**Work to be completed**
In the records below, work out how many lines hold the word "with". Report the number alone.

[Entries taken from a collection]
▽
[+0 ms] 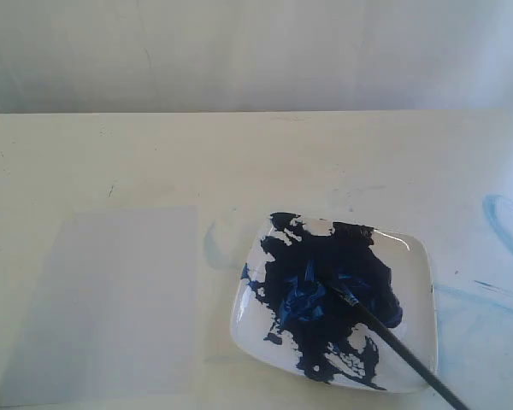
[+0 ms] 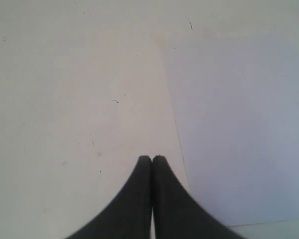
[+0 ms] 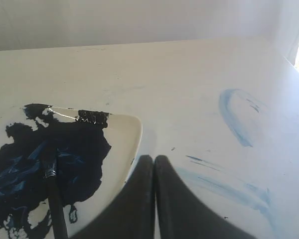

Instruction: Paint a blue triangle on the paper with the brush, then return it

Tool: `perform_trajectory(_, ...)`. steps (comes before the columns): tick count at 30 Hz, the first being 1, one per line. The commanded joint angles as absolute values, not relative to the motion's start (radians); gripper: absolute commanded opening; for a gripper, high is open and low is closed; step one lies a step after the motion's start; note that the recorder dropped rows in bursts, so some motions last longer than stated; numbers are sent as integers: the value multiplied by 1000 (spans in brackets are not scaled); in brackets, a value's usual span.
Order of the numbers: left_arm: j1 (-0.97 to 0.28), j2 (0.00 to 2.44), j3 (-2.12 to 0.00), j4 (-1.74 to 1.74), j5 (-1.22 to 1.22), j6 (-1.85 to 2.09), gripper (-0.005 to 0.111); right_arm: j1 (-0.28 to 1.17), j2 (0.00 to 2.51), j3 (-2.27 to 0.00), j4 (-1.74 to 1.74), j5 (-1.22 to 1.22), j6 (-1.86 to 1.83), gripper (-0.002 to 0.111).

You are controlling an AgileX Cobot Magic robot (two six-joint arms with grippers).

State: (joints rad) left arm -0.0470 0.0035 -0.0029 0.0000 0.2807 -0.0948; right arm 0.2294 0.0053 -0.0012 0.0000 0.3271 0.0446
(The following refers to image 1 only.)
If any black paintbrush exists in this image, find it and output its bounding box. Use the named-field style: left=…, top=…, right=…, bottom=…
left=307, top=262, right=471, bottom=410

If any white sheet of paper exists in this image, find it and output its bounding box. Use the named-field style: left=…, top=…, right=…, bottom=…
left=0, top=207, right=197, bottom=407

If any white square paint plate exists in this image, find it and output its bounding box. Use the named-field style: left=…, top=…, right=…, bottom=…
△
**Response to this task**
2